A new image of the center of the Milky Way has astronomers rewriting the history of our galaxy.
That's because the image, which reveals new information about 700,000 stars near the galaxy's core, contradicts scientists' assumption that new stars are constantly forming in that region, CNET reports. Rather, it suggests that star formation in the galactic center occurred mostly in our galaxy's infancy — before dying down for most of its life.
Existing scientific dogma holds that there was a more constant stream of star formation, but the new data suggests that 80 percent of stars in the region were created during the first high-activity period.
The Very Large Telescope's new survey found that the center of the Milky Way sprang back to life and began rapidly churning out new stars again about a billion years ago, according to research published Monday in the journal Nature Astronomy.
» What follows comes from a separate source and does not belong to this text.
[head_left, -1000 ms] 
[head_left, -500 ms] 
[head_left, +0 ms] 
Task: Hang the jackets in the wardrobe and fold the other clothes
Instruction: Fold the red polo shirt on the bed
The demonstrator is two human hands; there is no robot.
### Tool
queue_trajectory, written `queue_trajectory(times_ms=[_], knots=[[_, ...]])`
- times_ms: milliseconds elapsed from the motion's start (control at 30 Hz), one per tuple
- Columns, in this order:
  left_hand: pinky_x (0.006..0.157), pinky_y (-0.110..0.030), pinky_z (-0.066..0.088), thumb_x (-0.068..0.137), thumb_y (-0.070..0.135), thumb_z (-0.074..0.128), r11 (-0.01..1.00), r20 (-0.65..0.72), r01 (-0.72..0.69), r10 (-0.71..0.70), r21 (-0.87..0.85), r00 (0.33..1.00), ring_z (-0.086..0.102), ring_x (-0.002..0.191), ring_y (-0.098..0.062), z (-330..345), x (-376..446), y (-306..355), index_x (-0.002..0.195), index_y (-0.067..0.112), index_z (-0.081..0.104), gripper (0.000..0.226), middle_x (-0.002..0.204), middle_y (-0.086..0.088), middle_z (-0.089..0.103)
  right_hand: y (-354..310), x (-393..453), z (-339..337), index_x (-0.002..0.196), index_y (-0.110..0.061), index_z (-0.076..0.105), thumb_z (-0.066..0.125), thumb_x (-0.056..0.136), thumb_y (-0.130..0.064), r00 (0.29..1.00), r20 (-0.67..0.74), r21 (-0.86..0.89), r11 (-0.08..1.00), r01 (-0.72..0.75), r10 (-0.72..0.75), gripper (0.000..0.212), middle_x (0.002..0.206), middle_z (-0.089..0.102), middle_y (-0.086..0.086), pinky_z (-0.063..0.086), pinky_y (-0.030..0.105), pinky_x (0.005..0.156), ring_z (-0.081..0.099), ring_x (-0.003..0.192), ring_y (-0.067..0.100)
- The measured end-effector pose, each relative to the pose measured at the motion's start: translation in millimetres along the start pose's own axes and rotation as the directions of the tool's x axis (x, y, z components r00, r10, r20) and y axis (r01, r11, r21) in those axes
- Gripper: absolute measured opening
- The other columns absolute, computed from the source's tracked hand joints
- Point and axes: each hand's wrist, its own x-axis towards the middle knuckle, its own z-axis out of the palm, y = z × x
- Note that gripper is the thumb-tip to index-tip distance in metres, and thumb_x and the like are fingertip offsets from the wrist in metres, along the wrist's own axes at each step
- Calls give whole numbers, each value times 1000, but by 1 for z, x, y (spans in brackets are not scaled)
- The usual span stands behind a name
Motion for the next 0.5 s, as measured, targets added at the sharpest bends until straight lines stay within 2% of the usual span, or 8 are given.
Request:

"This burst of activity, which must have resulted in the explosion of more than a hundred-thousand supernovae, was probably one of the most energetic events in the whole history of the Milky Way," lead author Francisco Nogueras-Lara of the Max Planck Institute for Astronomy said in a press release.
But other astronomers aren't quite ready to rewrite history — one new paper isn't necessarily enough to overturn everything they know. Monash University astronomer Michael Brown, who didn't work on the study, told CNET that the particularly-complex methodology of the new research didn't fill him with confidence.
"I find the evidence presented tentative rather than absolutely compelling," he said.